# Required action:
Exact reproduction required: the lines below from the line with "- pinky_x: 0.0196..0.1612" to the line with "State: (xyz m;", both ends included, and no others.

# Data block:
Segment Open

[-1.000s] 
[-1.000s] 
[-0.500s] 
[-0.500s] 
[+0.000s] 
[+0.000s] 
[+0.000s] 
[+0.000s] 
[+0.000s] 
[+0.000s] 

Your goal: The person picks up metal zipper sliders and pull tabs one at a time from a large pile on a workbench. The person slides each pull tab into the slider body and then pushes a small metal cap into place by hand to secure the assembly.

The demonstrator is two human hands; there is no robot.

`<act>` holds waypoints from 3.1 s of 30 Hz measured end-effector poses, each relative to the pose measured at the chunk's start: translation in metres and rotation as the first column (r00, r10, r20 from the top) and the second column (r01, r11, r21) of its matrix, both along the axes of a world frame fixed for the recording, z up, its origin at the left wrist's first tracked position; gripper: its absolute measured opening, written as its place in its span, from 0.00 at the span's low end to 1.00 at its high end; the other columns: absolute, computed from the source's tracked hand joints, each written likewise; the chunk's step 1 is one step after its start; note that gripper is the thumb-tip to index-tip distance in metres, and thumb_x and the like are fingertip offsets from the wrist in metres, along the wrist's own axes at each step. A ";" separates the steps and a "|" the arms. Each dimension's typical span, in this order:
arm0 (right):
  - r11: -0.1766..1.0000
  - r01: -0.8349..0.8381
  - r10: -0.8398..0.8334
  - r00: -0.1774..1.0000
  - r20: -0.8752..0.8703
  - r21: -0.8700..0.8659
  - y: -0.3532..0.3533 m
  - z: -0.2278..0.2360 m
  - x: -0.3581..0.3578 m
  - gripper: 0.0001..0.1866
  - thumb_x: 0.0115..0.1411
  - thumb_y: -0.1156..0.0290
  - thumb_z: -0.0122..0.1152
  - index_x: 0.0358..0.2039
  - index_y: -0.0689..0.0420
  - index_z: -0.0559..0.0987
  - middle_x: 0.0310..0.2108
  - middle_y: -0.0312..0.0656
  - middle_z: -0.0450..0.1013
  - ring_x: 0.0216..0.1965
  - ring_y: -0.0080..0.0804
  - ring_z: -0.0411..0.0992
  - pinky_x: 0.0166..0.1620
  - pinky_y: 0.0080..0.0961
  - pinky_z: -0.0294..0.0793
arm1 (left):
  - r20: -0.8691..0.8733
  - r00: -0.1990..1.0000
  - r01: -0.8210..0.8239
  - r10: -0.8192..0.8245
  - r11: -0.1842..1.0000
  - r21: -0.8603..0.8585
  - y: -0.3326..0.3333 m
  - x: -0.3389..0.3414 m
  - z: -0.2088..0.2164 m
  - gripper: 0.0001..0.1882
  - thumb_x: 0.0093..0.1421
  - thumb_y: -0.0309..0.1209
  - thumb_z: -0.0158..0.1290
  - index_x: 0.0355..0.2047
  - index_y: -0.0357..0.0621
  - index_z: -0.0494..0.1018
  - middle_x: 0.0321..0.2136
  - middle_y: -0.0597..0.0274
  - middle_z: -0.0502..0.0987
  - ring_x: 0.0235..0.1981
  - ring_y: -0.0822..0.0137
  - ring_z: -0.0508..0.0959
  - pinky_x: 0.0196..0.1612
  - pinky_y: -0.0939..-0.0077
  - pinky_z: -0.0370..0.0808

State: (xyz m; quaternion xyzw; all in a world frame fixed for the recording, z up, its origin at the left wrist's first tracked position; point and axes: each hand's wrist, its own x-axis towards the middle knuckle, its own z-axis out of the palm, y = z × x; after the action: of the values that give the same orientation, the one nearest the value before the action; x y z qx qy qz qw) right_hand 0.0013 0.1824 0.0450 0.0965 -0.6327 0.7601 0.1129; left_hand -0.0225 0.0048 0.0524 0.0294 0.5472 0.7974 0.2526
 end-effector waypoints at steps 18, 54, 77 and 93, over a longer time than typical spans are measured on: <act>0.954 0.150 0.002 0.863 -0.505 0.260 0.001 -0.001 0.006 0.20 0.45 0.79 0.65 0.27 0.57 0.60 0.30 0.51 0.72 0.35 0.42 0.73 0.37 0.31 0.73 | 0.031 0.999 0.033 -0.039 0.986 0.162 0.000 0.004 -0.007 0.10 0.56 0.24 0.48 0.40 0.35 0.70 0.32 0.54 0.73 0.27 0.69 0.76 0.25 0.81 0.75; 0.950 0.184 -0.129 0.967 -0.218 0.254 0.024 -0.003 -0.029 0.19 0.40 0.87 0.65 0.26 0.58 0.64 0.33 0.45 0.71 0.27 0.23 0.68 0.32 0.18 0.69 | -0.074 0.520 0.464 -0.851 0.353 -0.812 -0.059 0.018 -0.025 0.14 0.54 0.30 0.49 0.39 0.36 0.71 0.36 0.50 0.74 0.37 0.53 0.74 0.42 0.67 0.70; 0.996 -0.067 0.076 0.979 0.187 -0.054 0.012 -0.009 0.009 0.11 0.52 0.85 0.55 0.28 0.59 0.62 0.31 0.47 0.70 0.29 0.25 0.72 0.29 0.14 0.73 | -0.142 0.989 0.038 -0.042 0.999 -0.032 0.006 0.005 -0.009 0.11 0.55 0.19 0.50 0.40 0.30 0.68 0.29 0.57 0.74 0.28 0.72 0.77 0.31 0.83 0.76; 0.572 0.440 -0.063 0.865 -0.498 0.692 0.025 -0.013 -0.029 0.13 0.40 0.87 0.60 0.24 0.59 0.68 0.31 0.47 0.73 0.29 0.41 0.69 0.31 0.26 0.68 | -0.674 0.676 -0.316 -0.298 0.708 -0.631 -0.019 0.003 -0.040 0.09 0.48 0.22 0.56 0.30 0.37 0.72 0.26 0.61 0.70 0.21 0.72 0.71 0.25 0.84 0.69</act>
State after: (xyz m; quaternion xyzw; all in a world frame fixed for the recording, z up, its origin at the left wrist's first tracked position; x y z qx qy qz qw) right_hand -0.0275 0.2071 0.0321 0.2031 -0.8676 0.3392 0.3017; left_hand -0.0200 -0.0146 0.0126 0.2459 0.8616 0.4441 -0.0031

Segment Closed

# Exercise result:
  - pinky_x: 0.0196..0.1612
  - pinky_y: -0.0939..-0.0077
  - pinky_z: -0.0370..0.0808

State: (xyz m; quaternion xyzw; all in a world frame fixed for the recording, z up, its origin at the left wrist's first tracked position; point and axes: each hand's wrist, its own x-axis towards the middle knuckle, its own z-axis out of the palm, y = z × x; after the action: of the values that give the same orientation, the one nearest the value before the action; x y z qx qy qz qw) right_hand 0.0013 0.1824 0.0450 0.0965 -0.6327 0.7601 0.1129; left_hand -0.0225 0.0048 0.0524 0.0294 0.5472 0.7974 0.2526

No more output remains.